Thursday, July 12, 2012

On beauty and rebuilding from brokenness.

This has been a summer of devouring books.  All I want to do is sit and read.  The other morning I walked to get some breakfast and a coffee and took it up to Prospect Park with about half of Simon Van Booy's Everything Beautiful Began After.  I thought that I would stay for a half hour or so, but I got so lost that I remained on my shady bench for almost two hours and finished the book.  It left me a bit speechless and heartbroken, so I was glad to have been in the park and have a walk home to begin to process.

I did some research, as I usually do, on Van Booy when I finished the book and learned that he has dealt with tremendous loss in his life prior to publishing this story, which made what the characters went through feel more weighty to me.  This interview also provided some sweet insight into Van Booy as a person and I was able to understand his style of writing a bit more.  

The story begins with a prologue from the voice of a ten year old girl, simple and poetic; she is a newcomer to thinking about life.  She hopes to hear her parents' love story at dinner and the prologue ends with: "All she knows is that someone fell, and that everything beautiful began after," (7).  Then the story begins and the reader is left not knowing which characters are the parents to this child.

The book is set in Athens and the three main characters all went there in an attempt to escape not necessarily their lives, but the pain they have long carried with them.  Rebecca has left her job as a flight attendant to pursue painting.  George is there to study ancient languages.  Henry is there as a archaeologist.  The friendship and love that follows is beautiful and unexpected.  Then the story is wrought with tragedy, in the city of ancient Greek tragedy.  It is clear that this is a story not just about these characters, but about the coping and living with brokenness that people have done for all of time.  The second half follows how the characters try to pick up the pieces:

"A man on an upside-down bucket is selling small tubes of glue from a folding table.  On the table are things glued together.  He doesn't know where the museum is but asks if anything you have is broken.  'Everything,' you say in Greek.  He puts a tube of glue in your hands.  You hold out a few coins, but he pushes them away," (293).  

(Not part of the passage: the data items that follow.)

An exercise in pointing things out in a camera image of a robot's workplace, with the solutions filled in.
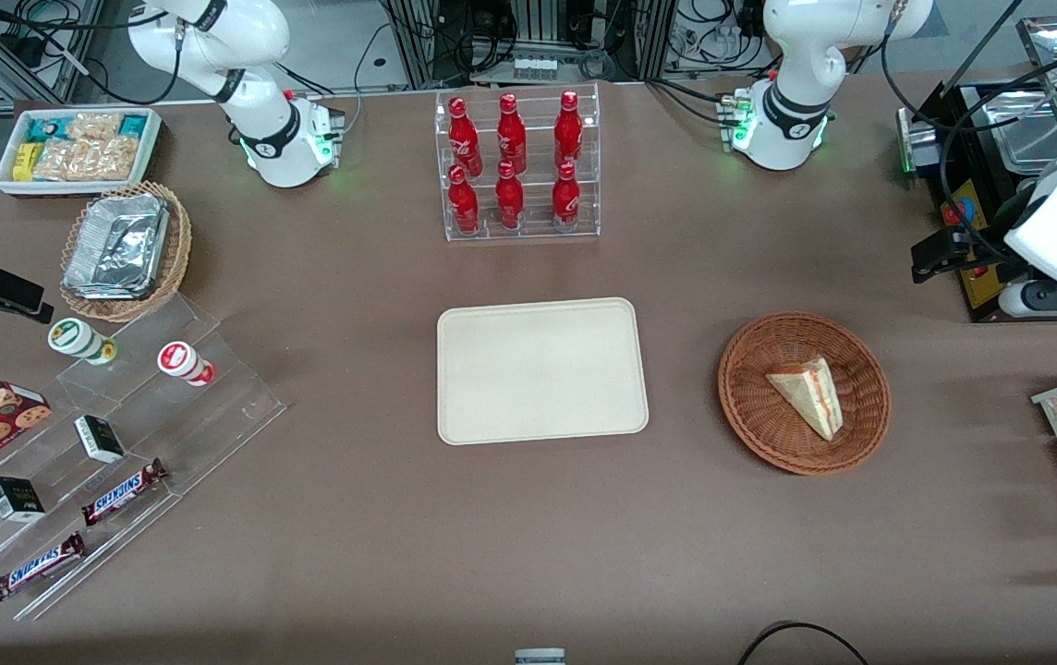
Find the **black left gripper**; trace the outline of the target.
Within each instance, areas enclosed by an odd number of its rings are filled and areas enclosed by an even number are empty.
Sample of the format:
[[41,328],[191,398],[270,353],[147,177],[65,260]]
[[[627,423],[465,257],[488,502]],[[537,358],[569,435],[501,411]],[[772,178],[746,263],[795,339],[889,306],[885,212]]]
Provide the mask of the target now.
[[912,282],[922,284],[939,274],[981,267],[996,267],[999,281],[1027,276],[1028,262],[1005,244],[1006,232],[1005,227],[984,230],[952,227],[952,230],[931,233],[921,241],[920,254],[912,254]]

Slowly, the characters, like the city they find themselves in, begin to rebuild.  None of them is able to forget and each of them is forever changed and they attempt to find the balance of remembering the beauty of what was and continuing to look for beauty in a world that is capable of crumbling.  This always resonates with me and I've written about it quite a bit.  Every conversation I have with friends in the midst of heartbreak, or even just in talking about what the definition of good living, is grounded in paying attention to the small, simple pieces of beauty in the world, past or present, which is why I loved the metaphor of what Henry became: "He is a curator. He reconstructs scenes from the past to illustrate their beauty and significance."  He didn't try to completely forget the moments of beauty from his past, but rather recognize their worth. "He is enchanted by the beauty of small things: hot coffee, wind through an open window, the tapping of rain, a passing bicycle, the desolation of snow on a winter's day," (401). That is how I want to live. 

The end of the book comes back to the girl from the prologue and I found myself thinking about how in her story, everything beautiful began after people born before her experienced great pain.  That switch in perspective is beautiful in and of itself.